§ EXERCISE: Report back every line from the entries below in which the word "that" occurs.
═════ INPUT DATA
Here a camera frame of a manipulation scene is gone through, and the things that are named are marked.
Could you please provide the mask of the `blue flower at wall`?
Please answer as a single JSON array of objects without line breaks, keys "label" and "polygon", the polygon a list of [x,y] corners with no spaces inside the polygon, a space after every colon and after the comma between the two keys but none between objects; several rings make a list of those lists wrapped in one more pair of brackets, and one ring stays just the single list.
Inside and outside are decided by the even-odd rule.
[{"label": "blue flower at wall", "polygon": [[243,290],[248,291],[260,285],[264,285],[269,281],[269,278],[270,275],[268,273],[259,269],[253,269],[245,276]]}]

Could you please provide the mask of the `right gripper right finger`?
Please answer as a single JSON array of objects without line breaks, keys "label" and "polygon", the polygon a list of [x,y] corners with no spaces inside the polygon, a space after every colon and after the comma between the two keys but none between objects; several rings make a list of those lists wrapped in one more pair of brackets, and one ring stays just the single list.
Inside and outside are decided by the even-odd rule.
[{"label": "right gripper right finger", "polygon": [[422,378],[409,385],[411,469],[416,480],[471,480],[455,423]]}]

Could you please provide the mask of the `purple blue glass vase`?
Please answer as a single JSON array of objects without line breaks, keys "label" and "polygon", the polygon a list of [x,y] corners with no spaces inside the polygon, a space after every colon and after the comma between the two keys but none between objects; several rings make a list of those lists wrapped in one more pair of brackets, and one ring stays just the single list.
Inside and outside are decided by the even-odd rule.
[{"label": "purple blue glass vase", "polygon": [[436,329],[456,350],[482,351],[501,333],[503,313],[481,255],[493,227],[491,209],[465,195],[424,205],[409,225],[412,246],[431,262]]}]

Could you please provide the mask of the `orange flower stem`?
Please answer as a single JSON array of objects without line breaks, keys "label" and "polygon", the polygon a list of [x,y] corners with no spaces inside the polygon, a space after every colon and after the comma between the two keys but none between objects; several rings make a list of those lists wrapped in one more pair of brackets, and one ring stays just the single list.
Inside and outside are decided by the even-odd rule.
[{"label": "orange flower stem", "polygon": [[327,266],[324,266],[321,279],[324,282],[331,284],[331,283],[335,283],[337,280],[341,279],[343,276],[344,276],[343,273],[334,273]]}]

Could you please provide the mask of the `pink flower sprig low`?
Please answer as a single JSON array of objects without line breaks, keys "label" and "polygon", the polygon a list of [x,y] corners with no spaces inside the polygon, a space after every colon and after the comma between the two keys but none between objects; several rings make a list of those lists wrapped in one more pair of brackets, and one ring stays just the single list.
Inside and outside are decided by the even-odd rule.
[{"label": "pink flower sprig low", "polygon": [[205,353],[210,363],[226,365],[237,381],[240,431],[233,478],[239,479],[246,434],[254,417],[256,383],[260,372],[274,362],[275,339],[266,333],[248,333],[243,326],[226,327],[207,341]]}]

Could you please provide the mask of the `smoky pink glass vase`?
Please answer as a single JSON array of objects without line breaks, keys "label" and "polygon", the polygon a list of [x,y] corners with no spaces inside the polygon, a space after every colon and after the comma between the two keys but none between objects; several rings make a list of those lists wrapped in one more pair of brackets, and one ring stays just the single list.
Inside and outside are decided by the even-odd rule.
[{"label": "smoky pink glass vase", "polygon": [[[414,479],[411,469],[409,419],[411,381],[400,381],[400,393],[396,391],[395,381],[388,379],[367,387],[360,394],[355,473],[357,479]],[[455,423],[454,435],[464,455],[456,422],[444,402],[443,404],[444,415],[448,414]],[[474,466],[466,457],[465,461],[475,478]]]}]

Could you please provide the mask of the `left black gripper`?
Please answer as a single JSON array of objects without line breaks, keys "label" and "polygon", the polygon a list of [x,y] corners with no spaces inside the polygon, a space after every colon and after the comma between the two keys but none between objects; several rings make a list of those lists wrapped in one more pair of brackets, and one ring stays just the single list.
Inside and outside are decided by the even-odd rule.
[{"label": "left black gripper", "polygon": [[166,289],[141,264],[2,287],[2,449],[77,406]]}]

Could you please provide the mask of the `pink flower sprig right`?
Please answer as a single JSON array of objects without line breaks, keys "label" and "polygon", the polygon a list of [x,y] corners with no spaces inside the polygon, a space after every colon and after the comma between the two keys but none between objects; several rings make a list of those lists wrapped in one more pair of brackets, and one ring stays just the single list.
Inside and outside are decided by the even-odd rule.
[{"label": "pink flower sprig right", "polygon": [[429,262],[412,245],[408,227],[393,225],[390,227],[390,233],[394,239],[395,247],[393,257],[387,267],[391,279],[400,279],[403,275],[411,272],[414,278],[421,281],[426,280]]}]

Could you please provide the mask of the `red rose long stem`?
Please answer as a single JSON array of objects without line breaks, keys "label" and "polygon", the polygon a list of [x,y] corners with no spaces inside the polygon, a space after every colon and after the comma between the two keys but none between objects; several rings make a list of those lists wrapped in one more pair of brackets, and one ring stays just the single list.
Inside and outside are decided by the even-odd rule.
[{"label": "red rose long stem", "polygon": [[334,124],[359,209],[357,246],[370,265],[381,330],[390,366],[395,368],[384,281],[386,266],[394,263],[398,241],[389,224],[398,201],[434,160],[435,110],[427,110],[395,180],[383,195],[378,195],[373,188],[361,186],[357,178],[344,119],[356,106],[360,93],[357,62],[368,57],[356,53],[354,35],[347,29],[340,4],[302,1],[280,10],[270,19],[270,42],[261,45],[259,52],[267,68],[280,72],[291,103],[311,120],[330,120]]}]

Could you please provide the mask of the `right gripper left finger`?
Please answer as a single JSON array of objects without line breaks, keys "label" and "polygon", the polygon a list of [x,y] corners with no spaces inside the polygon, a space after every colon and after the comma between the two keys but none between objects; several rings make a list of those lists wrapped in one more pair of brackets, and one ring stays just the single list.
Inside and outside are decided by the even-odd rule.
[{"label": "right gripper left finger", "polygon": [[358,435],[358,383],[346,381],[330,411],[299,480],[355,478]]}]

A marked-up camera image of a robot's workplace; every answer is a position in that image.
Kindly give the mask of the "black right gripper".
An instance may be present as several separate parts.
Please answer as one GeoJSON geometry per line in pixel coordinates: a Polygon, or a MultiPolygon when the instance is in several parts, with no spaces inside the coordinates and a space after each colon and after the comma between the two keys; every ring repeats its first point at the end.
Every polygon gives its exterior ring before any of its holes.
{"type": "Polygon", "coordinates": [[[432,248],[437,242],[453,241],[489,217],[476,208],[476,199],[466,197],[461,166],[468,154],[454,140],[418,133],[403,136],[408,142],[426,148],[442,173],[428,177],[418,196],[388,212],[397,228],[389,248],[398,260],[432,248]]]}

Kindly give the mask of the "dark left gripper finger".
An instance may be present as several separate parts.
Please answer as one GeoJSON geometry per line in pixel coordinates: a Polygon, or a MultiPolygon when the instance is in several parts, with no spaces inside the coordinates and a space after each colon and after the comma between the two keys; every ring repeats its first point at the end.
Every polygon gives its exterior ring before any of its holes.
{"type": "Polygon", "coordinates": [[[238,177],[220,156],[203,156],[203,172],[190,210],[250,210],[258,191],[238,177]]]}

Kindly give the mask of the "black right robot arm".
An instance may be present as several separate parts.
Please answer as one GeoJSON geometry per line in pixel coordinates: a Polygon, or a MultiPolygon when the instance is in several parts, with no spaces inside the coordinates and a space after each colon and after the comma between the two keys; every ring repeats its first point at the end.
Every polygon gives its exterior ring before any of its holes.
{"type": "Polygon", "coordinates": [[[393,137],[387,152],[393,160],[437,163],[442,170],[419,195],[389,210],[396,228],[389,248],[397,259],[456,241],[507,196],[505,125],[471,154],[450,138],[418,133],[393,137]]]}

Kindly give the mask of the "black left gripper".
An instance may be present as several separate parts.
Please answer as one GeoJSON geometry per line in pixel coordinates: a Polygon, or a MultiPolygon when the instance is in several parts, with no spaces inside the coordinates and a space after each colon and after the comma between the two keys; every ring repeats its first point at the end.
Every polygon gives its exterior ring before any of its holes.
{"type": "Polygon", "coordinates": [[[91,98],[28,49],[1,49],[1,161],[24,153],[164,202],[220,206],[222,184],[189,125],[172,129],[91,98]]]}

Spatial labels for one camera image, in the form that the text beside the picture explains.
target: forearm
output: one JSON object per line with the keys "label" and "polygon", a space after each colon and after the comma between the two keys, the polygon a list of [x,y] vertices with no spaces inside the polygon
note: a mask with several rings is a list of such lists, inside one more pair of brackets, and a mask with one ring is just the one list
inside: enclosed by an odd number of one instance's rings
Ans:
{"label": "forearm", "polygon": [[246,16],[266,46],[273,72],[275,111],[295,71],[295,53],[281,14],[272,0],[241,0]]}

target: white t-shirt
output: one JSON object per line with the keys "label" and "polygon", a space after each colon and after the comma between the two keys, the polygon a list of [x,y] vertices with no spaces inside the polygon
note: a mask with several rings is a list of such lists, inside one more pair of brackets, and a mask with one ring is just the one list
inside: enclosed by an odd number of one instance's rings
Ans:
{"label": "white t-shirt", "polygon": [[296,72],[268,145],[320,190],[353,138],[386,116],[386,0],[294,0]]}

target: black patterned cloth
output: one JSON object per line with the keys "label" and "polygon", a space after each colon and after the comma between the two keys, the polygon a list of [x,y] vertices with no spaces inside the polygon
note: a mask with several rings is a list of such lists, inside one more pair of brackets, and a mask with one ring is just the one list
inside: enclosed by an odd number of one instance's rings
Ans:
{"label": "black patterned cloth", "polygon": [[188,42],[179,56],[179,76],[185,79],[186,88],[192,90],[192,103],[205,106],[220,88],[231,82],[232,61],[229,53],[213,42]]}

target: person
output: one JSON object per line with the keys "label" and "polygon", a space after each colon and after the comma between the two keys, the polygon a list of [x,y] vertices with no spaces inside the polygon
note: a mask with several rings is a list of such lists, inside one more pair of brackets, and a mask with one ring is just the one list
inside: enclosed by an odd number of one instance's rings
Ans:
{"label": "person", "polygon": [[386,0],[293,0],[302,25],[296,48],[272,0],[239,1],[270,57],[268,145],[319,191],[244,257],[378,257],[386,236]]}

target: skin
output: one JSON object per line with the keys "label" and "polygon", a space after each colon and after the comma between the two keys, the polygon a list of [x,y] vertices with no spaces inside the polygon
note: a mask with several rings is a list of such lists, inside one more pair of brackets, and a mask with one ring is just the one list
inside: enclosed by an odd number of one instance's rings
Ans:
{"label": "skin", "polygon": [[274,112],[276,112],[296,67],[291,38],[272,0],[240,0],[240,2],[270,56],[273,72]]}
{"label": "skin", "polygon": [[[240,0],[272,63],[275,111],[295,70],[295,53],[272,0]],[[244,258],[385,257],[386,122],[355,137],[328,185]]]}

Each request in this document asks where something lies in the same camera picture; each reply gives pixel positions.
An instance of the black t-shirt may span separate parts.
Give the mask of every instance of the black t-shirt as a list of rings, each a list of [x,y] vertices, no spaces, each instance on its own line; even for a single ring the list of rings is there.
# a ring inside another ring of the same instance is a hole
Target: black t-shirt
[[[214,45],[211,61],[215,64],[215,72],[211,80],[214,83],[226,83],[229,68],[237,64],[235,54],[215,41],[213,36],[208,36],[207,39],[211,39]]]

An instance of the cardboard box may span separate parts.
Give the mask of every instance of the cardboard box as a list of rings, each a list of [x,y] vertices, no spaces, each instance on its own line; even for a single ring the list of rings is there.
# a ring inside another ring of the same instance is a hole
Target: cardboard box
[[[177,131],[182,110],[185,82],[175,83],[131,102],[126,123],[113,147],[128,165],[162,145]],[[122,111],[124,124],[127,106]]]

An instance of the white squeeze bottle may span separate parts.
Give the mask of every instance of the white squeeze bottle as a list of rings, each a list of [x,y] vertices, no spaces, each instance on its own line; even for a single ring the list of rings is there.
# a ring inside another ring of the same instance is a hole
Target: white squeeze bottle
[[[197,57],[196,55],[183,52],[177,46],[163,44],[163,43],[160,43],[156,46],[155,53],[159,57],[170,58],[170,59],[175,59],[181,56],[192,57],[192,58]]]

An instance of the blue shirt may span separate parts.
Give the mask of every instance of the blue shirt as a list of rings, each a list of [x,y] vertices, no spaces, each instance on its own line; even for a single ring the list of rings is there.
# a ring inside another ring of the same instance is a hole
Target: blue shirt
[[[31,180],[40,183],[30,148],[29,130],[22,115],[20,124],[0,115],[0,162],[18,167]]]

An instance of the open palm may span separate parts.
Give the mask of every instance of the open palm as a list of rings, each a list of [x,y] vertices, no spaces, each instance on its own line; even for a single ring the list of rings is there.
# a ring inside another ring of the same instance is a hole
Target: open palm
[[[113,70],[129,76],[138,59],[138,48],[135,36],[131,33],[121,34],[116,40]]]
══════════
§ EXERCISE OUTPUT:
Here a camera frame of a manipulation scene is gone through, and the things that are named are marked.
A marked-up camera image of a robot's workplace; every answer is a position in that image.
Spatial labels for one camera image, in the form that the text beside the picture explains.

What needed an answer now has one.